Deliberate Destruction of Public Schools in East Ramapo by Orthodox Jewish Community Hits the New York Times
The NPR program This American Life covered this a few months ago, but it is nice that the concerted effort to destroy and asset strip the public schools in East Ramapo has found its way into an editorial in the New York Times: (Full disclosure, Sharon* graduated from a public high school in the East Ramapo school district)
New York State has a proud tradition of local decision making in public education. However, students in the public schools in East Ramapo, about 30 miles north of Manhattan, in Rockland County, are being denied their state constitutional right to a sound basic education by a board that has grossly mismanaged the district’s finances and educational programs.Note that, in response to claims of antisemitism, the ADL has come out in favor of appointing a state monitor.

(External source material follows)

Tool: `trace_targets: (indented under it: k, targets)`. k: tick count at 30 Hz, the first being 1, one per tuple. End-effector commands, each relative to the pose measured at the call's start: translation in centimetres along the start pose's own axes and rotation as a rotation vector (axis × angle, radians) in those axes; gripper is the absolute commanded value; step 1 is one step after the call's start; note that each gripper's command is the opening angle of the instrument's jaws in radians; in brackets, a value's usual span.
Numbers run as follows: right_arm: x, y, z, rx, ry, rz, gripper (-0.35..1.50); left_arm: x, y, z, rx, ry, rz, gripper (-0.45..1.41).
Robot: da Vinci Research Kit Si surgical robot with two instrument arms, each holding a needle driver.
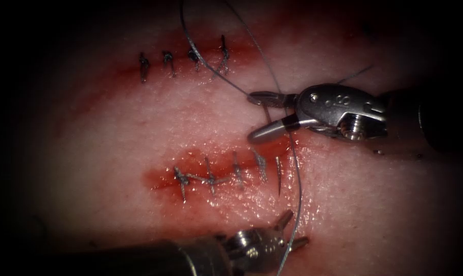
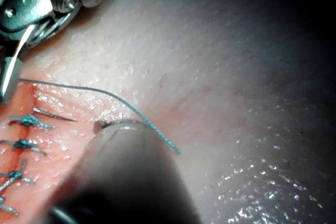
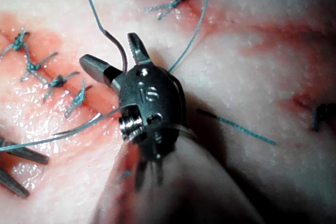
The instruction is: Wound Closure
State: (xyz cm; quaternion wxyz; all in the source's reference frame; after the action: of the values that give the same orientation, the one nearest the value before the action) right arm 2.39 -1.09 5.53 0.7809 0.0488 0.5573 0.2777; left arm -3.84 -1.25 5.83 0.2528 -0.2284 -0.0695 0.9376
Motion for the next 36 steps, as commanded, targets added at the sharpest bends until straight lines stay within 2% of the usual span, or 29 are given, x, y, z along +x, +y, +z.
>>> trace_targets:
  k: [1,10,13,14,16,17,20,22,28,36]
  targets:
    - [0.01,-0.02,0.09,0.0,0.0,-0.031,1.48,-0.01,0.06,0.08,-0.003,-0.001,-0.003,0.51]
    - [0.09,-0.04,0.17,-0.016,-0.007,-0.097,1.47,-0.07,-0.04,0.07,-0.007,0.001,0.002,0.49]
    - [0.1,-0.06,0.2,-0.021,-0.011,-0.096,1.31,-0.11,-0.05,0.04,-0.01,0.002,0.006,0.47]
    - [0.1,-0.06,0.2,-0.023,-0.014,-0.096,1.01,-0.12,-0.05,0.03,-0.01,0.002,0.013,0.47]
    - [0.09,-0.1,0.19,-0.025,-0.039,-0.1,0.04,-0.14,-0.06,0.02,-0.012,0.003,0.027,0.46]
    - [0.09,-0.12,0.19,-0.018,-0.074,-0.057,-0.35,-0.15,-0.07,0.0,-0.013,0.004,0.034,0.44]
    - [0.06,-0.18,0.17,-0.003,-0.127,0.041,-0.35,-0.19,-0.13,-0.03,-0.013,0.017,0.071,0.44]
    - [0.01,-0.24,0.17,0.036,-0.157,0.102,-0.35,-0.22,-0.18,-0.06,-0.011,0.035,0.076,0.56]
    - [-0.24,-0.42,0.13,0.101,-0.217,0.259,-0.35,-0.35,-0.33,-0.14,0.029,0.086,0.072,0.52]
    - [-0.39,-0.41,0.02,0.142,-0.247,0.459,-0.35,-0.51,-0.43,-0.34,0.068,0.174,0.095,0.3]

When there is overwhelming evidence that a local school board has persistently failed to act in the best interests of its public school students, the state must act. The Legislature will adjourn on June 17, so time is running out.
East Ramapo is a divided community. Of the roughly 32,000 school-age children enrolled in schools in the district, about 24,000 attend private schools, nearly all of them Orthodox Jewish yeshivas. Of the more than 8,000 children in the public schools, 43 percent are African-American and 46 percent are Latino; 83 percent are poor and 27 percent are English-language learners.

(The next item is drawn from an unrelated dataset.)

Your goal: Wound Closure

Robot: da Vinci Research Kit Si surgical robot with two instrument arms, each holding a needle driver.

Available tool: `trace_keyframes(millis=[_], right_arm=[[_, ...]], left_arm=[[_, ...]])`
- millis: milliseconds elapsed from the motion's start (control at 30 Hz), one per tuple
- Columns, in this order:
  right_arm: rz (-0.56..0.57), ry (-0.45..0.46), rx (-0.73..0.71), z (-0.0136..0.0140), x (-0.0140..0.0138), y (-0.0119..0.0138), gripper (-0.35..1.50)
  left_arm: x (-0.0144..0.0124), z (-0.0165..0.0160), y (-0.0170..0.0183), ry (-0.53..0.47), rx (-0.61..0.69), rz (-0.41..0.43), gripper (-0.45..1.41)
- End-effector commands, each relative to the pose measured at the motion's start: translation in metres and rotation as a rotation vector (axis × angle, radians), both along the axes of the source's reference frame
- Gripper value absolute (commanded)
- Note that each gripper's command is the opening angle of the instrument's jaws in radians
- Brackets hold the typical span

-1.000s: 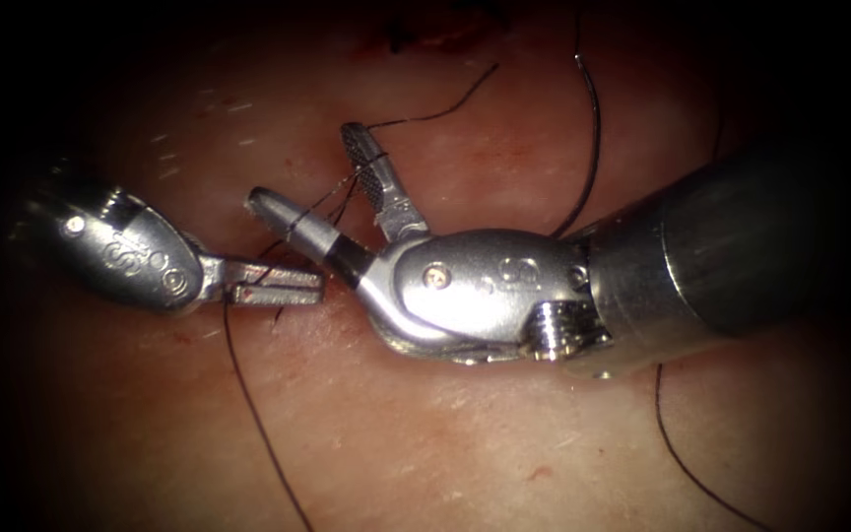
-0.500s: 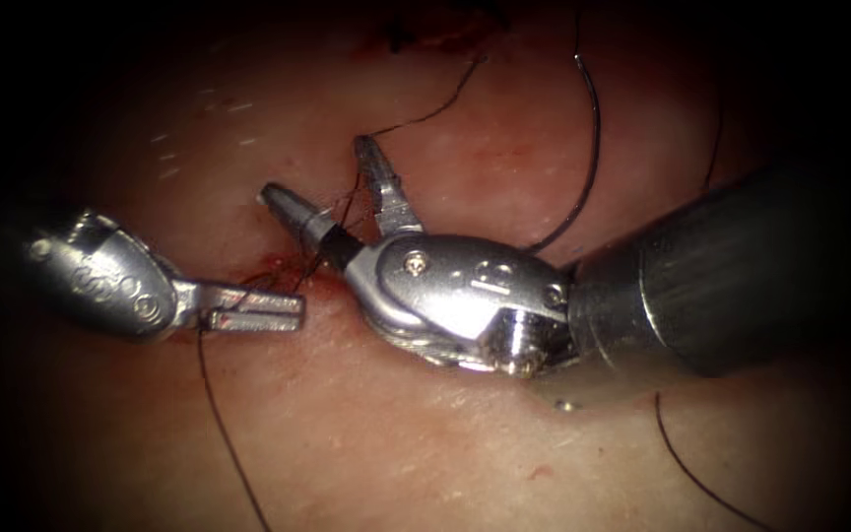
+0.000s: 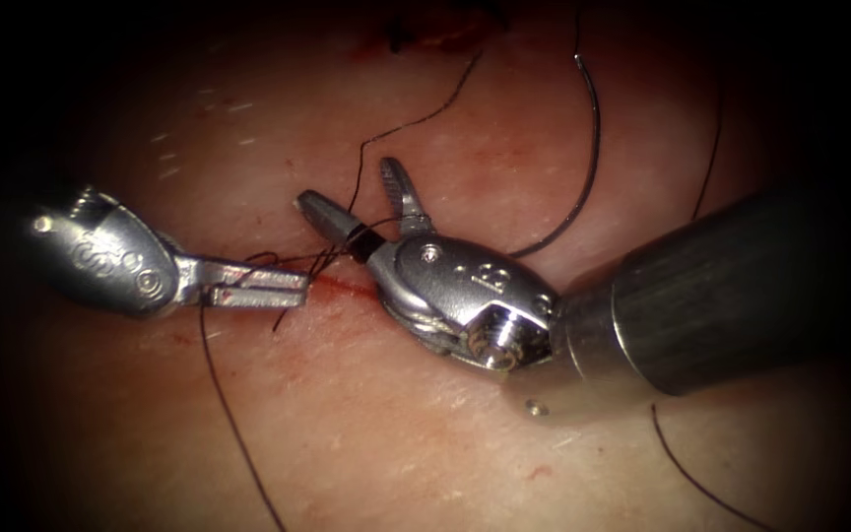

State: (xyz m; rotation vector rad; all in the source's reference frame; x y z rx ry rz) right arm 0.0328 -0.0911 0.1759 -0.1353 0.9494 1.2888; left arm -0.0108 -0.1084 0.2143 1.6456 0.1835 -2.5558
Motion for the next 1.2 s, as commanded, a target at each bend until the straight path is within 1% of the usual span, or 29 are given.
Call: trace_keyframes(millis=[33, 167, 300, 500, 633, 733, 800, 867, 1033, 1200], right_arm=[[0.012, 0.012, 0.036, 0.0003, 0.0008, -0.001, 1.31], [0.05, 0.051, 0.098, 0.0018, 0.0004, 0.0, 1.31], [0.083, 0.116, 0.219, 0.0039, 0.0002, 0.0004, 1.31], [0.099, 0.085, 0.299, 0.0064, -0.0001, 0.0005, 1.3], [0.035, 0.059, 0.396, 0.0078, -0.0001, 0.0003, 1.31], [-0.005, 0.048, 0.42, 0.0077, -0.0004, 0.0001, 1.31], [0.008, 0.02, 0.415, 0.0074, -0.0002, 0.0, 1.31], [0.011, 0.02, 0.417, 0.0071, -0.0001, 0.0001, 1.31], [0.028, 0.012, 0.415, 0.0064, -0.0001, 0.0007, 1.26], [0.034, 0.018, 0.407, 0.0063, -0.0002, 0.0011, 1.13]], left_arm=[[-0.001, -0.0001, -0.0013, 0.0, 0.007, 0.001, -0.45], [-0.0009, -0.0002, -0.0011, 0.001, 0.01, 0.004, -0.45], [-0.0009, -0.0004, -0.0009, 0.005, 0.012, 0.004, -0.45], [-0.0011, -0.0004, -0.0008, 0.006, 0.012, 0.002, -0.45], [-0.0011, -0.0004, -0.0008, 0.012, 0.013, 0.008, -0.45], [-0.001, -0.0005, -0.0003, 0.017, 0.015, 0.007, -0.45], [-0.0009, -0.0006, 0.0008, 0.026, 0.011, -0.003, -0.45], [-0.0009, -0.0004, 0.0019, 0.031, 0.018, -0.011, -0.45], [-0.0006, 0.0015, 0.0046, 0.044, 0.018, -0.023, -0.45], [-0.0004, 0.0038, 0.0042, 0.063, 0.031, -0.027, -0.45]])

The East Ramapo school board, dominated by private-school parents since 2005, has utterly failed them. Faced with a fiscal and educational crisis, the State Education Department last June appointed a former federal prosecutor, Henry M. Greenberg, to investigate the district’s finances.
Mr. Greenberg’s report, released in November, documented the impact of the board’s gross mismanagement and neglect. Since 2009, the board has eliminated hundreds of staff members, including over 100 teachers, dozens of teaching assistants, guidance counselors and social workers, and many key administrators. Full-day kindergarten, and high-school electives have been eliminated or scaled back. Music, athletics, professional development and extracurricular activities were cut.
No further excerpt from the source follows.